Collected data entries:

════

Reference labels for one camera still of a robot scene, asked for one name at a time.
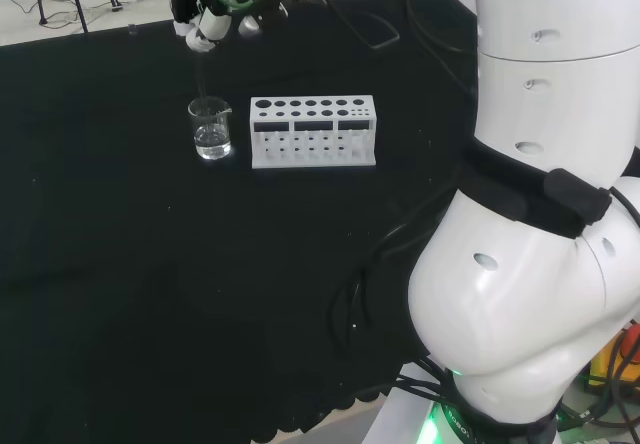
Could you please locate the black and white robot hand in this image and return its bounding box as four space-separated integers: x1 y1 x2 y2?
169 0 291 55

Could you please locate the white test tube rack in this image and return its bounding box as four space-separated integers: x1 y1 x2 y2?
247 94 378 171

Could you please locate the clear glass beaker with water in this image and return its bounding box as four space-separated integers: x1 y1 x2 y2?
187 95 234 161

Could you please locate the black bench cloth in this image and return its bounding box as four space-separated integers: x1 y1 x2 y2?
0 0 481 444

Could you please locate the yellow stop button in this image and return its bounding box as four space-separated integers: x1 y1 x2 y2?
585 321 640 391

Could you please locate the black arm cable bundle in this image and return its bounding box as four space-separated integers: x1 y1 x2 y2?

════

• Instructions for the task: Only the pictures stay out; the rest of the entries above must be written out exactly.

• Answer for the task:
Reference labels for one camera still of a robot scene, asked for one name at a time.
Could you please locate the black and white robot hand in this image and return its bounding box as four space-separated integers: x1 y1 x2 y2?
169 0 291 55

Could you please locate the white test tube rack in this image and return its bounding box as four space-separated integers: x1 y1 x2 y2?
247 94 378 171

Could you please locate the clear glass beaker with water in this image and return its bounding box as four space-separated integers: x1 y1 x2 y2?
187 95 234 161

Could you please locate the black bench cloth in this image and return its bounding box as four space-separated integers: x1 y1 x2 y2?
0 0 481 444

Could you please locate the yellow stop button in this image and return its bounding box as four space-separated integers: x1 y1 x2 y2?
585 321 640 391

Could you please locate the black arm cable bundle in this image and return its bounding box as four space-separated integers: x1 y1 x2 y2?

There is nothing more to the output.